PE: As an early-career researcher who has been working in the field or in the greenhouse, I had to learn bioinformatics from scratch.
During my first weeks with Jose’s group, we designed a workflow to analyse the raw sequencing data using different software and planning alternative paths, while I was becoming more familiar with programming and using different tools.
For this, the help of all the group members was very important! As we advanced in the pipeline, I also learned some of the genetics behind the mapping process, so, at the end of my research stay, I was able to try and tell which alternative and tool was more accurate to obtain better results.
LML: During my training, I had the opportunity to work with Panicum maximum. This Tropical grass is very important, because it is used as forage for cattle grazing and cutting, being known for their high nutritional quality for livestock systems.

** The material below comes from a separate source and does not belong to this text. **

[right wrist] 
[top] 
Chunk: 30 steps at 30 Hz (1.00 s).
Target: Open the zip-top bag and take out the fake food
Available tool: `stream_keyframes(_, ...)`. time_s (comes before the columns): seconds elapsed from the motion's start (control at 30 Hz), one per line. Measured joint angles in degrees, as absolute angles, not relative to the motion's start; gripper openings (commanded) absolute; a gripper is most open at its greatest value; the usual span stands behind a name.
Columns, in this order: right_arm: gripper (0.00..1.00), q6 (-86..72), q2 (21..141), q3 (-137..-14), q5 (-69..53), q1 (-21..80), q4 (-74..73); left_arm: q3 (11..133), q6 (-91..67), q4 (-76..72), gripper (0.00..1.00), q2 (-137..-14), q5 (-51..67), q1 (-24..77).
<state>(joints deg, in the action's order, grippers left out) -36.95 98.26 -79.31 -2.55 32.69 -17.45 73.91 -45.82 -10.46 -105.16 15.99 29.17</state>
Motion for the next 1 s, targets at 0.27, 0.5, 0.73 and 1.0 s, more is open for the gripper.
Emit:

In this project, we used previous phenotypic data collected by the tropical forages team at CIAT, as well as sequencing data and genomic information assembled by the De Vega group. With these data, we explored different ways to do association mapping in a diversity panel of P. maximum accessions.
The main result of this work was the identification of significant associations (QTL’s) related to biomass production, which is a very desired trait for breeding. However, we continue to obtain more interesting results.
I had the chance to learn from each member of the group, whose contribution was crucial to my learning process. In addition to their support in my own training, I was also able to learn from the work they have been doing in their own projects.
Thanks to the Earlham Institute’s Advanced Training programme, I had the opportunity to participate in different courses on data carpentry and acquire knowledge and tools about data analysis, using programming languages such as R and Python, the Unix Shell command interpreter, and database management.